START Data section

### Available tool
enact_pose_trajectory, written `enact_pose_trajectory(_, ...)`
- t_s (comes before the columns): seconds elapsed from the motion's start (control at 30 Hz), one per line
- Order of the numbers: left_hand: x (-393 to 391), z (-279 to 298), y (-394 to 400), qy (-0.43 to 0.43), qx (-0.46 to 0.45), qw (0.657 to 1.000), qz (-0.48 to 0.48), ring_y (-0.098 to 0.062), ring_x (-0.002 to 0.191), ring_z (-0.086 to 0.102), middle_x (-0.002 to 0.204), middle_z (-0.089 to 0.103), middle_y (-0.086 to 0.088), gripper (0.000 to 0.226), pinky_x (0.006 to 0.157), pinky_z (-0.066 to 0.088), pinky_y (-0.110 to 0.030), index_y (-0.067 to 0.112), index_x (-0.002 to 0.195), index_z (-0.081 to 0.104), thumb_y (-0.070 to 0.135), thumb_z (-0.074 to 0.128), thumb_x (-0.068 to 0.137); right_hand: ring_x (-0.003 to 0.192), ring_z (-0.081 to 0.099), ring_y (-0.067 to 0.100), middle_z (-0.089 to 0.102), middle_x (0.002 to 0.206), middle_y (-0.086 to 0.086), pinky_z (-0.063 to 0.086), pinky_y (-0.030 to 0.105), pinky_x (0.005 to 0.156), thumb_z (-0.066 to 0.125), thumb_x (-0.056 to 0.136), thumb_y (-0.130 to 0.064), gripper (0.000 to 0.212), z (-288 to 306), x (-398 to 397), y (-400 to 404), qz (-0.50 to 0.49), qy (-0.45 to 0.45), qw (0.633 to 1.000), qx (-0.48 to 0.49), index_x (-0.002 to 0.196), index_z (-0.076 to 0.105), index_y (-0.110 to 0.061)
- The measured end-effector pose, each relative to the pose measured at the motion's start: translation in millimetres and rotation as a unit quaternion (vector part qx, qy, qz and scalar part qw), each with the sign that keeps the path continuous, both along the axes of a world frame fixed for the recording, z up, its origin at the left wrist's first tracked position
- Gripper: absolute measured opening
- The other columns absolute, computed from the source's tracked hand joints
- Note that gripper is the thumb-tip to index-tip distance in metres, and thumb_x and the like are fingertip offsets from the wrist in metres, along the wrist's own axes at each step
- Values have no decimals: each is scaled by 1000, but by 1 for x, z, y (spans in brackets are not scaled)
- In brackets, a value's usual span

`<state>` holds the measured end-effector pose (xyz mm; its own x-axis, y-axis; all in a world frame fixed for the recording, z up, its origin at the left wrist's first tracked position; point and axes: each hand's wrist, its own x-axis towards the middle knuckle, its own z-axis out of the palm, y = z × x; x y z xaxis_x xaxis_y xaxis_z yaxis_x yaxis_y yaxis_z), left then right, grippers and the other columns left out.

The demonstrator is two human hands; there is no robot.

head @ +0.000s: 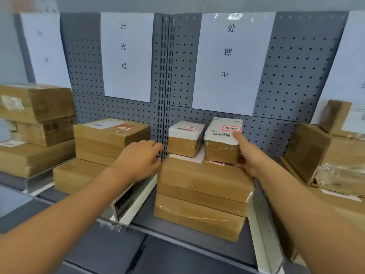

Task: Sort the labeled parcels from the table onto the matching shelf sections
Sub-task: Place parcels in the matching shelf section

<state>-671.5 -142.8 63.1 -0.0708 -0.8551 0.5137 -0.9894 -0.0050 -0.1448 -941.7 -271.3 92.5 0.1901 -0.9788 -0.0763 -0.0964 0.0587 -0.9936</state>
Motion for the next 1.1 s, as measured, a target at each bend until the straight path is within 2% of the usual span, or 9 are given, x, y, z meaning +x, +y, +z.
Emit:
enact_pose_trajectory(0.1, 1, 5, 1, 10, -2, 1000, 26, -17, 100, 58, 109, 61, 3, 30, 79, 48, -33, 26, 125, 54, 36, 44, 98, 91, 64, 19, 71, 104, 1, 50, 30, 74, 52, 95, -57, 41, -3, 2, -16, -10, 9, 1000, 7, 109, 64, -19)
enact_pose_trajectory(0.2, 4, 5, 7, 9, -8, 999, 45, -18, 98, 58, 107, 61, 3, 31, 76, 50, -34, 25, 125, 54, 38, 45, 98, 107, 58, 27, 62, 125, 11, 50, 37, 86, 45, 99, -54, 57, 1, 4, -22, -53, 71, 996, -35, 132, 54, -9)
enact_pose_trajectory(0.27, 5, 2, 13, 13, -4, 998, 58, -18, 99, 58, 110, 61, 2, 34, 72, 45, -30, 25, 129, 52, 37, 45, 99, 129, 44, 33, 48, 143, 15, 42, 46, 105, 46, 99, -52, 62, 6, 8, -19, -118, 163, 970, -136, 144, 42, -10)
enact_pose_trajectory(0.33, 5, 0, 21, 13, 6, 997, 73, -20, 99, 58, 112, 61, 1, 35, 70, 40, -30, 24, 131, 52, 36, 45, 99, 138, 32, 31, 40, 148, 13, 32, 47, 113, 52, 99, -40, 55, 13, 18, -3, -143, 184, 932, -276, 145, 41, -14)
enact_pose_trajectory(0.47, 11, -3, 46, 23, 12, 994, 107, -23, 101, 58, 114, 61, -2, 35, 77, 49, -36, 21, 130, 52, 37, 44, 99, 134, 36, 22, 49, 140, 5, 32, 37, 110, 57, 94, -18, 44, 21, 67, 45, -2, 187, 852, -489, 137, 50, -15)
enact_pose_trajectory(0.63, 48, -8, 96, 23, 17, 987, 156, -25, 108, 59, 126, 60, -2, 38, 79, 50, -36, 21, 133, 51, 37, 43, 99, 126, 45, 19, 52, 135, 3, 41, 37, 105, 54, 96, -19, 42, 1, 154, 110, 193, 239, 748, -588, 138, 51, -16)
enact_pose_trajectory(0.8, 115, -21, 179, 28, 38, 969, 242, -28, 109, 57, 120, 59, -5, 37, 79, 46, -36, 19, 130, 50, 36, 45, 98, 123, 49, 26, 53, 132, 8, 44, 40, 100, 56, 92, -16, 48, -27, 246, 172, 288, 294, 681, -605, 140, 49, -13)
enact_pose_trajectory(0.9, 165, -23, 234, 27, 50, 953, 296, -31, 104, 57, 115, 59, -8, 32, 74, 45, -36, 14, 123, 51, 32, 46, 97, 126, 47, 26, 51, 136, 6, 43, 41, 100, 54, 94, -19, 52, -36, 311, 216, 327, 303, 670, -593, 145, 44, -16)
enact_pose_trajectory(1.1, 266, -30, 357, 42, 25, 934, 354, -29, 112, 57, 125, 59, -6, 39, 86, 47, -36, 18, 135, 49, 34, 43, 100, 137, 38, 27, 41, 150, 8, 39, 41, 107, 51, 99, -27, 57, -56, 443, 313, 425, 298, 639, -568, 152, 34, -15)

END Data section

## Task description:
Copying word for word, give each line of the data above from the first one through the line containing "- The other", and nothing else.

## Exercise output:
### Available tool
enact_pose_trajectory, written `enact_pose_trajectory(_, ...)`
- t_s (comes before the columns): seconds elapsed from the motion's start (control at 30 Hz), one per line
- Order of the numbers: left_hand: x (-393 to 391), z (-279 to 298), y (-394 to 400), qy (-0.43 to 0.43), qx (-0.46 to 0.45), qw (0.657 to 1.000), qz (-0.48 to 0.48), ring_y (-0.098 to 0.062), ring_x (-0.002 to 0.191), ring_z (-0.086 to 0.102), middle_x (-0.002 to 0.204), middle_z (-0.089 to 0.103), middle_y (-0.086 to 0.088), gripper (0.000 to 0.226), pinky_x (0.006 to 0.157), pinky_z (-0.066 to 0.088), pinky_y (-0.110 to 0.030), index_y (-0.067 to 0.112), index_x (-0.002 to 0.195), index_z (-0.081 to 0.104), thumb_y (-0.070 to 0.135), thumb_z (-0.074 to 0.128), thumb_x (-0.068 to 0.137); right_hand: ring_x (-0.003 to 0.192), ring_z (-0.081 to 0.099), ring_y (-0.067 to 0.100), middle_z (-0.089 to 0.102), middle_x (0.002 to 0.206), middle_y (-0.086 to 0.086), pinky_z (-0.063 to 0.086), pinky_y (-0.030 to 0.105), pinky_x (0.005 to 0.156), thumb_z (-0.066 to 0.125), thumb_x (-0.056 to 0.136), thumb_y (-0.130 to 0.064), gripper (0.000 to 0.212), z (-288 to 306), x (-398 to 397), y (-400 to 404), qz (-0.50 to 0.49), qy (-0.45 to 0.45), qw (0.633 to 1.000), qx (-0.48 to 0.49), index_x (-0.002 to 0.196), index_z (-0.076 to 0.105), index_y (-0.110 to 0.061)
- The measured end-effector pose, each relative to the pose measured at the motion's start: translation in millimetres and rotation as a unit quaternion (vector part qx, qy, qz and scalar part qw), each with the sign that keeps the path continuous, both along the axes of a world frame fixed for the recording, z up, its origin at the left wrist's first tracked position
- Gripper: absolute measured opening
- The other columns absolute, computed from the source's tracked hand joints

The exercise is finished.